These designs are typically based on customized, and sometimes proprietary, application architectures
that are built to serve particular business objectives.
“Data Center Multi-Tier Model Design,” provides an overview of the multi-tier model, and “Server Cluster Designs with Ethernet,” provides an overview of the server cluster model.
Later chapters of this guide address the design aspects of these models in greater detail.
Multi-Tier Model
The multi-tier data center model is dominated by HTTP-based applications in a multi-tier approach. The
multi-tier approach includes web, application, and database tiers of servers. Today, most web-based
applications are built as multi-tier applications. The multi-tier model uses software that runs as separate
processes on the same machine using interprocess communication (IPC), or on different machines with
communications over the network. Typically, the following three tiers are used:
• Web- server
• Application
• Database
Multi-tier server farms built with processes running on separate machines can provide improved
resiliency and security. Resiliency is improved because a server can be taken out of service while the
same function is still provided by another server belonging to the same application tier. Security is
improved because an attacker can compromise a web server without gaining access to the application or
database servers. Web and application servers can coexist on a common physical server; the database
typically remains separate.
Resiliency is achieved by load balancing the network traffic between the tiers, and security is achieved
by placing firewalls between the tiers. You can achieve segregation between the tiers by deploying a
separate infrastructure composed of aggregation and access switches, or by using VLANs.
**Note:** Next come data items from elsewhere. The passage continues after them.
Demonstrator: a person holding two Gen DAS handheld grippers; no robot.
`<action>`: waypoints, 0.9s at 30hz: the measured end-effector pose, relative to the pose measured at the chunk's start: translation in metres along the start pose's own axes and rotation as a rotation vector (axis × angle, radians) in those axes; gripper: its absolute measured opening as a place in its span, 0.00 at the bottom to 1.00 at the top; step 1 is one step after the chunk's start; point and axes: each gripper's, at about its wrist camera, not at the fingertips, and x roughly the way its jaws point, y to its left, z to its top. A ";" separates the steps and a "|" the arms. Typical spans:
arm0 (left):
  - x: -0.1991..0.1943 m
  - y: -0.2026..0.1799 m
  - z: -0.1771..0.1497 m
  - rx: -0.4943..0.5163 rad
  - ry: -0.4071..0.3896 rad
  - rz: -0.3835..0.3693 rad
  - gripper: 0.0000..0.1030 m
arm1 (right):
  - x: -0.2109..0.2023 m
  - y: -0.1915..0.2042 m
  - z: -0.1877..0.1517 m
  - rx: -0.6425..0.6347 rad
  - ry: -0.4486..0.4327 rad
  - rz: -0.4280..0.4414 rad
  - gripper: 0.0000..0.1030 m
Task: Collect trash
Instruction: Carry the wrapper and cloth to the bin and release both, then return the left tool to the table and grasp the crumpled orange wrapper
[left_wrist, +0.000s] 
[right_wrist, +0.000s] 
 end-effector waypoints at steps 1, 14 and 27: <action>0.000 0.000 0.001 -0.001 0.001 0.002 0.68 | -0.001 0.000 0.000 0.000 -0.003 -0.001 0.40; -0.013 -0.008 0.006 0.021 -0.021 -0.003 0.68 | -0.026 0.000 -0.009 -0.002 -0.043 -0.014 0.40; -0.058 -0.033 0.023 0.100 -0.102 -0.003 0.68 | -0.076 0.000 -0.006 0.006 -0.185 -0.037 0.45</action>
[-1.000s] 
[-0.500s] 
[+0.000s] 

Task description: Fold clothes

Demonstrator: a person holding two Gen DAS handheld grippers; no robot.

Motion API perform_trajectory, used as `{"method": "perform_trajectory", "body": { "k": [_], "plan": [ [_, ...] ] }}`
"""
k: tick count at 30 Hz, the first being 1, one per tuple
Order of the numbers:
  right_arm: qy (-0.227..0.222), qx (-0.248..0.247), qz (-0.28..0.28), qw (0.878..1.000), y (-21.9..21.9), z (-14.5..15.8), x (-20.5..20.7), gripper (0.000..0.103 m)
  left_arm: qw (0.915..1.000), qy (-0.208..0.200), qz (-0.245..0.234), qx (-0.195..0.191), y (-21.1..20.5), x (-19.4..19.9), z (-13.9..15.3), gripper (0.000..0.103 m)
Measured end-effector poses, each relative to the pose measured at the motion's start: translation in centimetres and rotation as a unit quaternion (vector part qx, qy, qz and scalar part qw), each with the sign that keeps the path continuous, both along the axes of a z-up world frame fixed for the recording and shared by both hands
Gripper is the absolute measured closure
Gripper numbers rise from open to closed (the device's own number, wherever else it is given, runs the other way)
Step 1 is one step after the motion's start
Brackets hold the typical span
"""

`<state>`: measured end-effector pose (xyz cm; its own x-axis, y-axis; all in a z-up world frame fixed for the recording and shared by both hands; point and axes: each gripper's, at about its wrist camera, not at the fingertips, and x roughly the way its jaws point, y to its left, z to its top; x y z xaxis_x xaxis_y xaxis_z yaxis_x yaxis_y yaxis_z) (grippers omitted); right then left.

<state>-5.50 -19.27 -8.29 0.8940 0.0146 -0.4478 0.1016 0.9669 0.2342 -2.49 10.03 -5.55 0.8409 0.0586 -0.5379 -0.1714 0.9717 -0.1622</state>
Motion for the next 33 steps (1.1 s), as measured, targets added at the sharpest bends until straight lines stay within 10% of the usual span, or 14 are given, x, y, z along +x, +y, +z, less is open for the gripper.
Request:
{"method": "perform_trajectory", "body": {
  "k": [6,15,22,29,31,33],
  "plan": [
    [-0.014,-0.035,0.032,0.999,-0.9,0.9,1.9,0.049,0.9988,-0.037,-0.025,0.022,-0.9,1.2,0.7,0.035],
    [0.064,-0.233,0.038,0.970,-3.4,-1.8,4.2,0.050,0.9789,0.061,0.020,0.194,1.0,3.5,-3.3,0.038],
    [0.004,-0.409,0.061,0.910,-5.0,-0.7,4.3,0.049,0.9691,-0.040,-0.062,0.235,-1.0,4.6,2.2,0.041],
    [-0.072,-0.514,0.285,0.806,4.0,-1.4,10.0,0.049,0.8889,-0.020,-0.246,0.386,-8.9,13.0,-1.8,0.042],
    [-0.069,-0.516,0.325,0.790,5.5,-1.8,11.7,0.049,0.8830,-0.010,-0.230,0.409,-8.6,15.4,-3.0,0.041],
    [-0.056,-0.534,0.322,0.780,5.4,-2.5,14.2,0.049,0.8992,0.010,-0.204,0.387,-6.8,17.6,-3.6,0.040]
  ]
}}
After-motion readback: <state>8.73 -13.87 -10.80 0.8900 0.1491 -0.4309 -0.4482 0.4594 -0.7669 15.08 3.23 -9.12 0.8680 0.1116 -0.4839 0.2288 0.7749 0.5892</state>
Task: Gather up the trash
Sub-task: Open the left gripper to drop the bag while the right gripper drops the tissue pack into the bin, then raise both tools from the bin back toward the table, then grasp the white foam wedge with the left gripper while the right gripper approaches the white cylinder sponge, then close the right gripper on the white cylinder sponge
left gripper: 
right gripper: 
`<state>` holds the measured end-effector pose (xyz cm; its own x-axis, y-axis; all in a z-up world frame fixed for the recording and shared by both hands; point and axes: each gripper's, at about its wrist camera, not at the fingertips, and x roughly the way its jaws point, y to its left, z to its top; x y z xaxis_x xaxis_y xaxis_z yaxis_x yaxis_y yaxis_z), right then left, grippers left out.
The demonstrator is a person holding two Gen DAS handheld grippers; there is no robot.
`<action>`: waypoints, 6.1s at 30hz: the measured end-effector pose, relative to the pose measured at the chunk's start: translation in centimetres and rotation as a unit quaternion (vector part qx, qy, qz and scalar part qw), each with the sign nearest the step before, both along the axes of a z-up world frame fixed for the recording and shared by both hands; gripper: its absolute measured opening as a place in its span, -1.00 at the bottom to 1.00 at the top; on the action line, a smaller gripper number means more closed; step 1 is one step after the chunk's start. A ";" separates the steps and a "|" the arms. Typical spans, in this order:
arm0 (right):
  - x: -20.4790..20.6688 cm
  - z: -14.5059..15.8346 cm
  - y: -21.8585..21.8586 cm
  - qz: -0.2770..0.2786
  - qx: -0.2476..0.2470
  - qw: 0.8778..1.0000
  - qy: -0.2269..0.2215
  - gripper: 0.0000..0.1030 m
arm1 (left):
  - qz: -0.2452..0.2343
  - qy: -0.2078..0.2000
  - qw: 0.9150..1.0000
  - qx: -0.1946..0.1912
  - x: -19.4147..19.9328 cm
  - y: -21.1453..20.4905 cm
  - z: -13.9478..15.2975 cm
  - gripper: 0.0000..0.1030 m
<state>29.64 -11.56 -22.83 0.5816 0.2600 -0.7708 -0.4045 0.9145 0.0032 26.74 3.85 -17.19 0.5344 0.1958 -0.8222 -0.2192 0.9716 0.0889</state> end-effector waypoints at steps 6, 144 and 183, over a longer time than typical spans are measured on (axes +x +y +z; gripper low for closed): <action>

Physical Segregation in a Server Farm with Appliances (A) and Service Modules (B)
VLANs to segregate the server farms. The left side of the illustration (A) shows the physical topology, and the right side (B) shows the VLAN allocation across the service modules, firewall, load balancer, and switch. The firewall and load balancer, which are VLAN-aware, enforce the VLAN segregation between the server farms. Note that not all of the VLANs require load balancing. For example, the database in the example sends traffic directly to the firewall.
Logical Segregation in a Server Farm with VLANs
Physical segregation improves performance because each tier of servers is connected to dedicated
hardware. The advantage of using logical segregation with VLANs is the reduced complexity of the
server farm. The choice of physical segregation or logical segregation depends on your specific network
performance requirements and traffic patterns.
Business security and performance requirements can influence the security design and mechanisms
used. For example, the use of wire-speed ACLs might be preferred over the use of physical firewalls.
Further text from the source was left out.